_Aim of the task_
What you return must be the full listing, word for word, with no images in it.

_Data_
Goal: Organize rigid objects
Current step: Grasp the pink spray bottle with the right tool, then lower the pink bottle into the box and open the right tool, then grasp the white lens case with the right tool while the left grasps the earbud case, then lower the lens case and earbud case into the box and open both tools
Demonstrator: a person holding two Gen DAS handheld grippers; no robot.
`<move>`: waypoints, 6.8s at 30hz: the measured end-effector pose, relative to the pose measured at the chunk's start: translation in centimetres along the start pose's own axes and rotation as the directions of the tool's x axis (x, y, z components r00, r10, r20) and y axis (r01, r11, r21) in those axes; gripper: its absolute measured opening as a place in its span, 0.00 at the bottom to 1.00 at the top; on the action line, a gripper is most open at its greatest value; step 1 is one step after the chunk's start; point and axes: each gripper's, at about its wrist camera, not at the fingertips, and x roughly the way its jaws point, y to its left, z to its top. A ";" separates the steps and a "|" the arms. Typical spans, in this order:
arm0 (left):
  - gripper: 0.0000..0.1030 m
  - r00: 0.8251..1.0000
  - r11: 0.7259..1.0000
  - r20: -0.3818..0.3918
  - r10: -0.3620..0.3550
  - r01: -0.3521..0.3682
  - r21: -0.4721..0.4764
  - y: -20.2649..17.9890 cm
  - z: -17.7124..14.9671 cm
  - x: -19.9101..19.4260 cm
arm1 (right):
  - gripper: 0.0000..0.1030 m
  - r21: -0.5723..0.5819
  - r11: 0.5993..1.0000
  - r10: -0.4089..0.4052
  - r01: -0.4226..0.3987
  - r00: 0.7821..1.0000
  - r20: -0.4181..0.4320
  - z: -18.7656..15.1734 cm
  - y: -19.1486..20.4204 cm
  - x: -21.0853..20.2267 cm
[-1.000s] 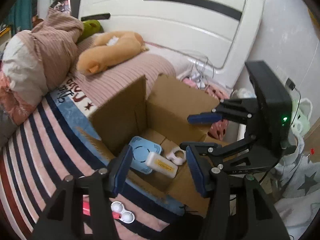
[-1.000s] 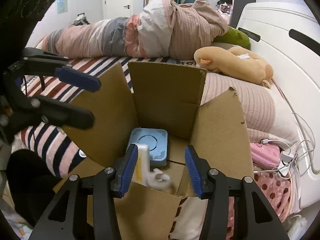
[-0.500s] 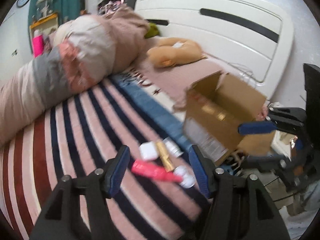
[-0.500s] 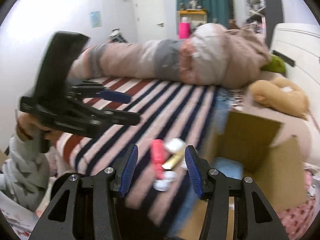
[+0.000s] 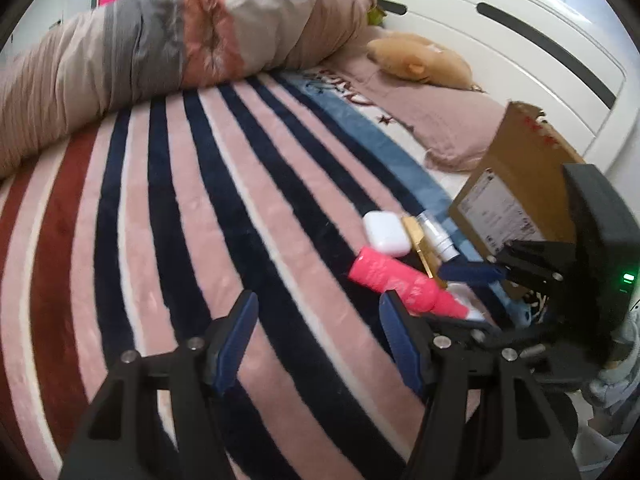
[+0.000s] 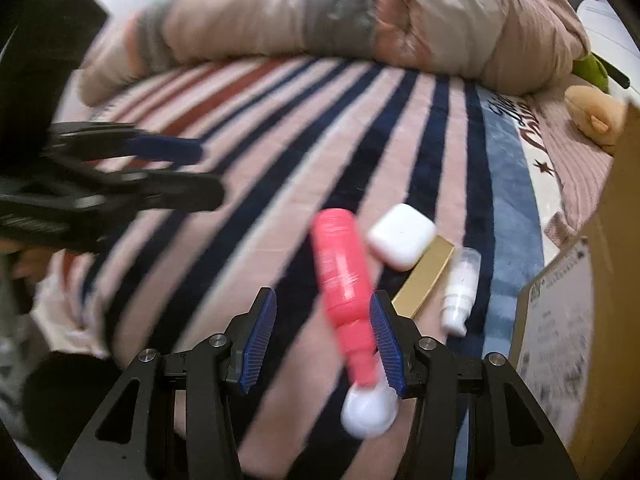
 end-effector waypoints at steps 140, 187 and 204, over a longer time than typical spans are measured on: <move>0.39 0.995 0.985 -0.094 -0.030 0.046 0.169 -4.8 2.3 9.6 | 0.40 0.095 0.994 -0.051 0.057 0.997 -0.065 -5.0 -2.9 -0.8; 0.38 0.990 0.907 -0.090 -0.113 0.140 0.397 -27.9 13.9 4.5 | 0.27 0.114 0.949 -0.311 0.294 0.932 0.187 -6.9 -16.5 -16.4; 0.57 0.995 0.937 0.083 -0.060 0.027 0.347 -22.8 13.5 -2.8 | 0.30 0.108 0.953 -0.300 0.284 0.933 0.198 -6.3 -14.0 -17.5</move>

_Output for this task_
Goal: Organize rigid objects
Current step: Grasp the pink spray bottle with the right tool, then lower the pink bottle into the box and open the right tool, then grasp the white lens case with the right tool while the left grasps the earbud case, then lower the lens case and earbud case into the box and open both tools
Demonstrator: a person holding two Gen DAS handheld grippers; no robot.
`<move>`: waypoints, 6.8s at 30hz: the measured end-effector pose, relative to the pose measured at the chunk's start: translation in centimetres along the start pose's own axes and rotation as the directions of the tool's x axis (x, y, z components r00, r10, r20) and y axis (r01, r11, r21) in those axes; gripper: its absolute measured opening as a place in its span, 0.00 at the bottom to 1.00 at the top; on the action line, a gripper is most open at its greatest value; step 1 is one step after the chunk's start; point and axes: each gripper's, at about its wrist camera, not at the fingertips, and x roughly the way its jaws point, y to its left, z to its top. A ";" separates the steps and a "|" the arms. Typical spans, in this order:
arm0 (left):
  - gripper: 0.0000..0.1030 m
  - r00: 0.8251..1.0000
  - r11: 0.7259..1.0000
  - r20: -0.3818..0.3918
  - r10: -0.3620..0.3550
  - r01: -0.3521..0.3682
  - r21: -0.4721..0.4764
  - y: -20.2649..17.9890 cm
  - z: -17.7124..14.9671 cm
  - x: -19.9101..19.4260 cm
arm1 (right):
  - gripper: 0.0000..0.1030 m
  - r21: -0.5723..0.5819
  - r11: 0.5993..1.0000
  - r10: -0.4089..0.4052
  - r01: -0.4226..0.3987
  - r00: 0.7821..1.0000
  - r20: -0.4181..0.4320
  - z: -18.7656..15.1734 cm
  - y: -19.1486..20.4204 cm
  - x: -21.0853..20.2267 cm
[-1.000s] 
[-1.000s] 
[-0.500s] 
[-0.500s] 
[+0.000s] 
[+0.000s] 
 end-effector waypoints at steps 140, 187 and 204, over a longer time than typical spans are measured on: <move>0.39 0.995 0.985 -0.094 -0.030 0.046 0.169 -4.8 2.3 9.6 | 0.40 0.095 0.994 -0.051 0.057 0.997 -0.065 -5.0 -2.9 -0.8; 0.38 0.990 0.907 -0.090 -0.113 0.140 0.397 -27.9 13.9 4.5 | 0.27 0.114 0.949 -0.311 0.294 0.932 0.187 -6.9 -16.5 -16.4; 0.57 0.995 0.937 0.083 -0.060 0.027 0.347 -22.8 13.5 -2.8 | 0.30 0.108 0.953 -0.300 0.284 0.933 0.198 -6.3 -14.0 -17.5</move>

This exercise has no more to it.